Informacoes sobre ordens
| Nome do Produto | Numero de Catalogo | UNID | Preco | Qde | FAVORITOS | |
MEK-7 Plasmídeo duplo de Nickase (h) | sc-402363-NIC | 20 µg | $410.00 | |||
MEK-7 Plasmídeo duplo de Nickase (h2) | sc-402363-NIC-2 | 20 µg | $410.00 |
MAP2K7 codifica a MEK-7, uma quinase quinase de MAP quinase de dupla especificidade que fosforila e ativa preferencialmente isoformas de JNK, conectando diversos estímulos extracelulares de estresse e citocinas à reprogramação transcricional. A MEK-7 atua na cascata de MAPK juntamente com MAP3Ks a montante para regular apoptose, sinalização inflamatória e remodelamento do citoesqueleto por meio de alvos a jusante, como c-JUN e fatores de transcrição da família ATF. A perturbação da sinalização de JNK dependente de MAP2K7 tem sido associada a respostas imunes alteradas e fenótipos oncogênicos em múltiplos contextos teciduais, tornando-a um nó útil para dissecar o controle de vias ativadas por estresse. Assim, a MEK-7 humana é amplamente estudada em modelos de inflamação, neurobiologia e sinalização em células cancerosas, nos quais a especificidade da via e a dinâmica de sinalização são críticas.

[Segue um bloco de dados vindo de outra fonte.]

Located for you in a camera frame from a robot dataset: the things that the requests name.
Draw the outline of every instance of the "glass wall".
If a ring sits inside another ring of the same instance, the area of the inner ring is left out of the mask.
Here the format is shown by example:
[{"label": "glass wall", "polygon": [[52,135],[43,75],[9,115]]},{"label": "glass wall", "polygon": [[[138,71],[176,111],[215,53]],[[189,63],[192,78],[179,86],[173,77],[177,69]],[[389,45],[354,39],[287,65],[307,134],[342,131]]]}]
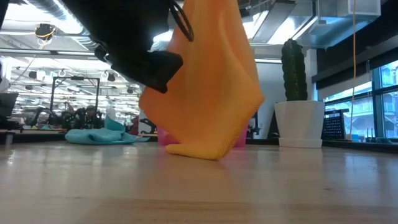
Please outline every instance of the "glass wall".
[{"label": "glass wall", "polygon": [[[372,82],[355,88],[353,134],[364,137],[389,138],[398,141],[398,61],[371,71]],[[353,89],[324,99],[326,111],[349,109]],[[345,130],[349,134],[351,113],[344,113]]]}]

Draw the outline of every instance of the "white planter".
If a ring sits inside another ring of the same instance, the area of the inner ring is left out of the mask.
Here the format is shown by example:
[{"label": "white planter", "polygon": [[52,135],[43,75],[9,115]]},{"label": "white planter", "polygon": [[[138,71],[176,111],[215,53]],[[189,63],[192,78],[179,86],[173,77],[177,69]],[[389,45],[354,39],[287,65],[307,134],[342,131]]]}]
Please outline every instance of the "white planter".
[{"label": "white planter", "polygon": [[279,146],[321,148],[324,114],[324,102],[307,100],[276,103]]}]

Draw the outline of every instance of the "pink object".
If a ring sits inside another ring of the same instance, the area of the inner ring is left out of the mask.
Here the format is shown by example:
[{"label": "pink object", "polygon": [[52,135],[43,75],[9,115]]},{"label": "pink object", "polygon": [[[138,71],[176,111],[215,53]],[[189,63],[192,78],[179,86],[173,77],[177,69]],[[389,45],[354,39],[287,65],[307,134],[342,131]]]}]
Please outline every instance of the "pink object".
[{"label": "pink object", "polygon": [[[238,140],[235,143],[234,147],[244,147],[246,145],[246,133],[247,129],[245,128],[242,134],[239,136]],[[157,141],[161,146],[167,146],[169,144],[180,144],[171,134],[167,131],[157,128]]]}]

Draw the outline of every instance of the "potted plant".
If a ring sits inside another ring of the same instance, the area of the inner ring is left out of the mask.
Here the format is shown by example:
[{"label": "potted plant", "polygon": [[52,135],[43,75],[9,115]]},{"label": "potted plant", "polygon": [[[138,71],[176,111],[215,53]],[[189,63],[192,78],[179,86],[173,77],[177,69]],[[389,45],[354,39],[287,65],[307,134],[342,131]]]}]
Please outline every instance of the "potted plant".
[{"label": "potted plant", "polygon": [[282,69],[287,101],[275,104],[279,146],[319,148],[325,104],[308,100],[304,54],[295,40],[282,48]]}]

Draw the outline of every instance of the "white wall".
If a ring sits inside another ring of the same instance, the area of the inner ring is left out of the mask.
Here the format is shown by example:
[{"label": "white wall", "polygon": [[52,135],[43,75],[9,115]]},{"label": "white wall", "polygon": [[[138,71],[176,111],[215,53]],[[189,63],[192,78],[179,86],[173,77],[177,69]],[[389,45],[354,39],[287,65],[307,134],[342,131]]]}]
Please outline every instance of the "white wall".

MEK-7 O Plasmídeo de Nickase Dupla (h) consiste num par de plasmídeos combinados, concebidos para a edição de alta especificidade do locus MAP2K7 em linhas celulares human. Cada plasmídeo expressa uma nickase Cas9 D10A e um sgRNA distinto que tem como alvo cadeias de ADN opostas dentro de MAP2K7. Quando direcionadas para locais adjacentes em cadeias de ADN opostas, as duas nickases geram cortes deslocados numa única cadeia que, em conjunto, produzem uma quebra escalonada de cadeia dupla, exigindo uma atividade coordenada no alvo por parte de ambas as guias. A quebra de ADN resultante é resolvida por vias de reparação celular endógenas, mais frequentemente através da junção de extremidades não homólogas (NHEJ), levando a inserções ou deleções que perturbam a função MAP2K7. Ao exigir o envolvimento de dois sgRNA no locus alvo, a abordagem de dupla nickase aumenta a especificidade da edição e fornece uma estratégia CRISPR complementar para aplicações em que se deseja um controlo adicional sobre a precisão do direcionamento.
Para apoiar a identificação eficiente das células editadas, um plasmídeo codifica GFP para visualização fluorescente das populações transfectadas, enquanto o plasmídeo complementar transporta um gene de resistência à puromicina para seleção antibiótica. Em conjunto, estas características apoiam o enriquecimento eficiente das populações co-transfectadas e simplificam a validação dos clones com MAP2K7 interrompido.
Apenas para uso em investigação. Não se destina a uso diagnóstico ou terapêutico.